Yeah, the GTO couldn't hold the whole group but most of us anyway!

I come from a station wagon family background, but my better half is not. So that idea is out, no matter how totally cool it is!!!


----------



## crustysack (Oct 5, 2008)

I have 65 Tempest clone LS1 drive line project about 90% finished right now. I went frame off full resto mod- LS1 motor ,6 speed tranny, stainless exhaust,Global West tubular control arms( frnt+bck)QA1 coil over shocks,Eaton posi rear end, Disc brakes up front, all new wiring, 06 GTO seats,etc etc etc- MY advice for this project BUY THE MOST SOLID CAR YOU CAN GET as a base- this sounds simple but the extra you spend on a solid car will be saved 10 fold on body work. You can also get a VERY nice driver for the 20 k and have it all done and be able to use it. You will go thru 20k - nice donor car 6-8k, 04-06 drive line 3-6k,suspension (upgraded)2-4k and then all the extra bits you'll need- new driveshaft, reprogrammed ecu, exhaust, radiator,fan setup,fuel system,electrical upgrades and the hundreds of hours to install it all.and then there is the dreaded body work- a proper paint job can run anywhere from 5k to 20k depending on how much needs to be done to the car and how nice you want it. I am VERY happy with the car I have ended up with, and the satisfaction of building it . Figure out what you REALLY want -a nice driver ready to go that you can work on along the way or a full blown build that requires A Lot of blood sweat and tears (all yours)


----------



## Instg8ter (Sep 28, 2010)

Heed Crusty's words, the best laid plans wind up sold as a bunch of disassembled parts for half what you paid for the assembled car, when people realize the time, money and experience that goes into doing a full off resto a bit too late.


----------



## geeteeohguy (Feb 2, 2008)

Crusty, without a doubt, is THE qualified guy to make that statement. He ended up with one hell of a nice ride, though. Man, that's a clean looking '65!!!!


----------



## jetstang (Nov 5, 2008)

Not to thread jack, but, Crusty, what is up with the adjustable sway bar end links? Can you adjust front end ride heigth with those, figuring if you stiffen the bar, you can pick up an inch or so to fix a crooked car? Or is it for when you go circle track racing? What are the end links?

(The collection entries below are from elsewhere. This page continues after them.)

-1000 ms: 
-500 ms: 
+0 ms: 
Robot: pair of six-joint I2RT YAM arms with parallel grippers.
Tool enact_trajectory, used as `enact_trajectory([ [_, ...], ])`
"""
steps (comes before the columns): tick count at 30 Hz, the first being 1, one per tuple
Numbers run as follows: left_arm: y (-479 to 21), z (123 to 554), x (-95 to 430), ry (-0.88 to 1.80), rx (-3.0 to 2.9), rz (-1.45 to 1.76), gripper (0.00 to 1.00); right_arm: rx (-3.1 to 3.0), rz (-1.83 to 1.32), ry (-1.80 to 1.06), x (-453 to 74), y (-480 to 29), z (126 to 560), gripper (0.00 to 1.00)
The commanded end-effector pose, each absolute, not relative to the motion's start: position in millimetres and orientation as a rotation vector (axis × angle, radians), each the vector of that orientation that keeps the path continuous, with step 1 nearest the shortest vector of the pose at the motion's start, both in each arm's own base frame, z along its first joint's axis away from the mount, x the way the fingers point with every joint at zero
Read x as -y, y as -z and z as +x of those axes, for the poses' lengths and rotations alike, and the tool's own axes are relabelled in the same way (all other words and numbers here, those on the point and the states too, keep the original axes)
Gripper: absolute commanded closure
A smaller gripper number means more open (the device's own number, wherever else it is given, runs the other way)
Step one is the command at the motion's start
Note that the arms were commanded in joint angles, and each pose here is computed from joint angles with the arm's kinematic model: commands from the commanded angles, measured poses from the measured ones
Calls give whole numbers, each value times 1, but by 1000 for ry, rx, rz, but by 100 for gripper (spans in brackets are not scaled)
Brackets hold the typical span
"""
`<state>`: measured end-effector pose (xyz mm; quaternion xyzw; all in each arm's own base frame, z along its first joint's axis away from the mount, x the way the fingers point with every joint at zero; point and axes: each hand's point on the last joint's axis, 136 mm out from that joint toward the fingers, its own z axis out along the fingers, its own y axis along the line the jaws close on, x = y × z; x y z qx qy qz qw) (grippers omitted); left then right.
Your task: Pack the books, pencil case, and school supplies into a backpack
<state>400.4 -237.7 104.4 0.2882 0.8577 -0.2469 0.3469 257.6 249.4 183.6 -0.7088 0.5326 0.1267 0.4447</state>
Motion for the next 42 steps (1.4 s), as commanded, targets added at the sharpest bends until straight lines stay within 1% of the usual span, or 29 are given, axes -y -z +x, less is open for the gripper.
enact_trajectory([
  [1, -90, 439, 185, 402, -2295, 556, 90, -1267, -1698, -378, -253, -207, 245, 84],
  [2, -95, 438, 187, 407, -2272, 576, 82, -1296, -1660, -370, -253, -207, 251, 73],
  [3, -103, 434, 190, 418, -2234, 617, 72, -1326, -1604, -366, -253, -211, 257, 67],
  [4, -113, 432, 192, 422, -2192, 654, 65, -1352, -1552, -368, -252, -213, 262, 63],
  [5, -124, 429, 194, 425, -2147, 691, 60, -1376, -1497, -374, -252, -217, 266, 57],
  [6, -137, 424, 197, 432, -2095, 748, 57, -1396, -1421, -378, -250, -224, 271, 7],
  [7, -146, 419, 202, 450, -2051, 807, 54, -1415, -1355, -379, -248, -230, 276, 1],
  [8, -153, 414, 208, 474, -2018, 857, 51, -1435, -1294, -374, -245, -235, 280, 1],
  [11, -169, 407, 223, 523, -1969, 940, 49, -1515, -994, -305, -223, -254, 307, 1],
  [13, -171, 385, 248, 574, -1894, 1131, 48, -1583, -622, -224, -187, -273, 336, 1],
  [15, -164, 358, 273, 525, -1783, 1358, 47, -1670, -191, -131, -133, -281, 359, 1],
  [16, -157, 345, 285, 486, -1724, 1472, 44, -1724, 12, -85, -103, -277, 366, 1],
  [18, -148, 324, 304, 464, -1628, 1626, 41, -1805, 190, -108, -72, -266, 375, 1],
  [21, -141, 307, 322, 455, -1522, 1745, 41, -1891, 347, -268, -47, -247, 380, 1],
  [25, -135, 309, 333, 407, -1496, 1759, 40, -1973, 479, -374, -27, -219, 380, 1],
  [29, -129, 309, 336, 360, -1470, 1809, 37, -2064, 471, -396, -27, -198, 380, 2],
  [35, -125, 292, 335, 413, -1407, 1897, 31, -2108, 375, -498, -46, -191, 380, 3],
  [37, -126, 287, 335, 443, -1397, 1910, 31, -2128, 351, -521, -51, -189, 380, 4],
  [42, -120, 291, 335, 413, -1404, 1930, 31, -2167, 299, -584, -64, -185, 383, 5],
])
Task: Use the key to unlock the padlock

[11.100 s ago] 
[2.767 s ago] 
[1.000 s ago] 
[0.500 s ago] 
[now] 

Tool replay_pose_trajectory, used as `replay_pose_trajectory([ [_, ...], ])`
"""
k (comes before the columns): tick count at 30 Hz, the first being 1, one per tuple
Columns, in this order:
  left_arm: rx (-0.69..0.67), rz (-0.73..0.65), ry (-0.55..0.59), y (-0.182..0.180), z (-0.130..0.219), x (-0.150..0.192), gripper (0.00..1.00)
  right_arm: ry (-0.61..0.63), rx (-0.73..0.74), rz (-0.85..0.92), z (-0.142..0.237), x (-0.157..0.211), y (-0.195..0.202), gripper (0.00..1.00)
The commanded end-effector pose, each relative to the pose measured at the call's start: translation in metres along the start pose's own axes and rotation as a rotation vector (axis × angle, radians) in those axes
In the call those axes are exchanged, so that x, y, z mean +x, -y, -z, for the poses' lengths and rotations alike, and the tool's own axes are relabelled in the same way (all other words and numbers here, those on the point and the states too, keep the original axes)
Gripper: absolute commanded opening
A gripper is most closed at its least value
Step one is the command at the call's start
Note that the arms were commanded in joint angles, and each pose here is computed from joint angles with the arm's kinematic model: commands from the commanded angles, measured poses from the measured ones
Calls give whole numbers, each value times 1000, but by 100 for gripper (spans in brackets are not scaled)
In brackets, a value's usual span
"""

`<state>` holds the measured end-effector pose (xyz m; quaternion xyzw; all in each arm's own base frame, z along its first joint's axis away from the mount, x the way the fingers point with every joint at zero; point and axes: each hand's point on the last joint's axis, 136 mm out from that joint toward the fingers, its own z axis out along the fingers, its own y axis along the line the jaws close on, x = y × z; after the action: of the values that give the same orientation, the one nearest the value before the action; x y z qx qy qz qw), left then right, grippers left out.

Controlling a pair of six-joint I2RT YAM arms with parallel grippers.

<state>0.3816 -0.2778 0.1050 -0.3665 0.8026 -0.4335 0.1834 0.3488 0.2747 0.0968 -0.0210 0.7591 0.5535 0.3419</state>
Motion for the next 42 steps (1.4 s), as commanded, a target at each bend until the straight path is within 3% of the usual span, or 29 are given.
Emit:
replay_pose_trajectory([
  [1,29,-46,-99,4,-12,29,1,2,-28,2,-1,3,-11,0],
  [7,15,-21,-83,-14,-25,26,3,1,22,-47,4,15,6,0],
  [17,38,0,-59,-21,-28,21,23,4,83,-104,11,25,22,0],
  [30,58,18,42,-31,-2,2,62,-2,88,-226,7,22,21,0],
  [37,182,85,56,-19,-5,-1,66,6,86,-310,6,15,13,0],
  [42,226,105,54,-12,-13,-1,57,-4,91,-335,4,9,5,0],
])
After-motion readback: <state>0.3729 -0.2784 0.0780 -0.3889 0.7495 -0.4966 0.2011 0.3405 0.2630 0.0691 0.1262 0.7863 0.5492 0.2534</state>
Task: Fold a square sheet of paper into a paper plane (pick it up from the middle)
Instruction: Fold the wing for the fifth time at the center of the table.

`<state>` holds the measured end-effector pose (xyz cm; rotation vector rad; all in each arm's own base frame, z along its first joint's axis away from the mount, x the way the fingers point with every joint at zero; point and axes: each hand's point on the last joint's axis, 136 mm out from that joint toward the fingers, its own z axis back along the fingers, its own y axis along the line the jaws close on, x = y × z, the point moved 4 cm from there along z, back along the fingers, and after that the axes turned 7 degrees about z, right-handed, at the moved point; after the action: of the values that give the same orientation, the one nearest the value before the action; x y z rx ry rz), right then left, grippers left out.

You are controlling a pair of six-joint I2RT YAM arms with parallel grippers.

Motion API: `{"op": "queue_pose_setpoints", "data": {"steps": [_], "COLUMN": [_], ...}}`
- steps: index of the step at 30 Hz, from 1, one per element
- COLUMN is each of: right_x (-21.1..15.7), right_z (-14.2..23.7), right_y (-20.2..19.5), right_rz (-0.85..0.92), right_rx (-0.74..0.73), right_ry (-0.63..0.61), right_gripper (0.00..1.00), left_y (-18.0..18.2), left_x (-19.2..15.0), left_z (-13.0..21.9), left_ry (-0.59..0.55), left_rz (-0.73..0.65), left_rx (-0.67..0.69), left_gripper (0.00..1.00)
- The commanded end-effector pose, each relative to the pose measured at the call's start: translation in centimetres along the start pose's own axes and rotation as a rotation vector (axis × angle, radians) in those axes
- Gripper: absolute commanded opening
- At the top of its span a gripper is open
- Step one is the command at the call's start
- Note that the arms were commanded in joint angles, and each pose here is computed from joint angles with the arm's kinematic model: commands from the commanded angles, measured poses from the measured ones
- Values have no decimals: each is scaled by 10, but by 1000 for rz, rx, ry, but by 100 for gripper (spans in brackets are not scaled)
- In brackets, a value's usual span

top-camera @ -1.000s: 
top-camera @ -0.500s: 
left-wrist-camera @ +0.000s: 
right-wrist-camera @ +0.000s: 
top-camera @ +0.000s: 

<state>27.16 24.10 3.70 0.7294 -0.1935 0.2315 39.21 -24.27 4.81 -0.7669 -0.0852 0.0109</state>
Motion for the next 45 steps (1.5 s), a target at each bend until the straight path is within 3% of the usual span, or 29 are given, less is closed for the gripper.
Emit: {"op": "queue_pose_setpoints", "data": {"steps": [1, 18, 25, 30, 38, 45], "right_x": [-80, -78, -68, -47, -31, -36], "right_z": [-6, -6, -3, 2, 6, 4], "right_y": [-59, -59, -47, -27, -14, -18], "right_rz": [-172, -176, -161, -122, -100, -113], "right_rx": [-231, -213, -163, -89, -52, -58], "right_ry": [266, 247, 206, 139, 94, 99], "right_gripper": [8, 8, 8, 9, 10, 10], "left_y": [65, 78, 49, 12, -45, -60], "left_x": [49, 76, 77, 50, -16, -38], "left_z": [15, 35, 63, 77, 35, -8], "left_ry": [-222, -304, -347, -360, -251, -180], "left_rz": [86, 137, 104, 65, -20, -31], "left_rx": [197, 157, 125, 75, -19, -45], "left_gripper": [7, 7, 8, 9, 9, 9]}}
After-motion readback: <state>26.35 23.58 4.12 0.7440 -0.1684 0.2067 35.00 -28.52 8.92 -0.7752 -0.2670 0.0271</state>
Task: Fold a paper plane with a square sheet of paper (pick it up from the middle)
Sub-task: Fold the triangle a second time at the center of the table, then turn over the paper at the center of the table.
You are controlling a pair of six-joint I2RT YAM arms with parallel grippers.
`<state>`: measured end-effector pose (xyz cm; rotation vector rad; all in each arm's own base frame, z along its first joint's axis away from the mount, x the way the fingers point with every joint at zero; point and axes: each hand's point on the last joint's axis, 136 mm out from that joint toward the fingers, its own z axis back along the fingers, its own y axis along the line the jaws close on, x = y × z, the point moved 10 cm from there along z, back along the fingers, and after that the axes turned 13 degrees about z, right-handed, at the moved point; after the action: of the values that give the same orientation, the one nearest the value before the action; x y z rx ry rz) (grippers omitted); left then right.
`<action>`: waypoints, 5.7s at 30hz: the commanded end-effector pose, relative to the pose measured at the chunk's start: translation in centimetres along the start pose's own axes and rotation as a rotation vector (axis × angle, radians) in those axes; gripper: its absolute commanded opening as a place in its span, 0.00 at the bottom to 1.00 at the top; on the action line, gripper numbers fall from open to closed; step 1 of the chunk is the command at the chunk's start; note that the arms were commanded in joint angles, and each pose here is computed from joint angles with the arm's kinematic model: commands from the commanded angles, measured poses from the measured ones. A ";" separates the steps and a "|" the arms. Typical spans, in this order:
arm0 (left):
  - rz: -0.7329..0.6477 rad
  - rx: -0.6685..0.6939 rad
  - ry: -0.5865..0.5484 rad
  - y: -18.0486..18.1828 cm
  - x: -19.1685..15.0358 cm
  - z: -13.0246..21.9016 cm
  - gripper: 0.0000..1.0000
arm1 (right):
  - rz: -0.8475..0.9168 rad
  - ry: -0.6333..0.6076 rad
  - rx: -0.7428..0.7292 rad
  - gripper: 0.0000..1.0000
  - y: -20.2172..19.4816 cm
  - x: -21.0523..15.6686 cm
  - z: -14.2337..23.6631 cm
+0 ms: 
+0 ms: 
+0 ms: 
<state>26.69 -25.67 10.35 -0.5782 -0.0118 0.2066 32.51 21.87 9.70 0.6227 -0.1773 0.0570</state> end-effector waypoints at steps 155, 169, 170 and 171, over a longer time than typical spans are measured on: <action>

The real perk of the LS engines to me is the gas mileage. But, my buddy has a nasty 355 in a 63 Chevy II that idles radical but doesn't smell gassy, so a FI injection system may make a Pontiac fuel efficient.


----------



## crustysack (Oct 5, 2008)

front end ride height is fully adjustable with the coil overs (to a degree- I have dropped the front 2"with the drop spindles) the adjustable swaybar link may be overkill for my application but it allows you to neutalize the swaybar from the suspension. It will allow you to balance the car out for a specific weight set up- heres a technical article Adjustable Sway-Bar Link Technical Evaluation - Powergrid, Inc.
I will probably not be racing this car around a track so after my initial adjustments it will probably stay that way


----------



## aks801 (Jan 11, 2011)

Crusty, that is a totally cool car you have going there. I agree that with my level of "expertise", paying up front for the most solid bodied car makes a ton of sense.

I've only spent about a week or so really investigating this idea, but it is already taken hold pretty well! Sure could see it happening.

As an aside, I RARELY see any GTOs either driving around during great cruising weather, at cruise-ins, or at the informal car shows I sometimes check out. Will be nice being in something different.


----------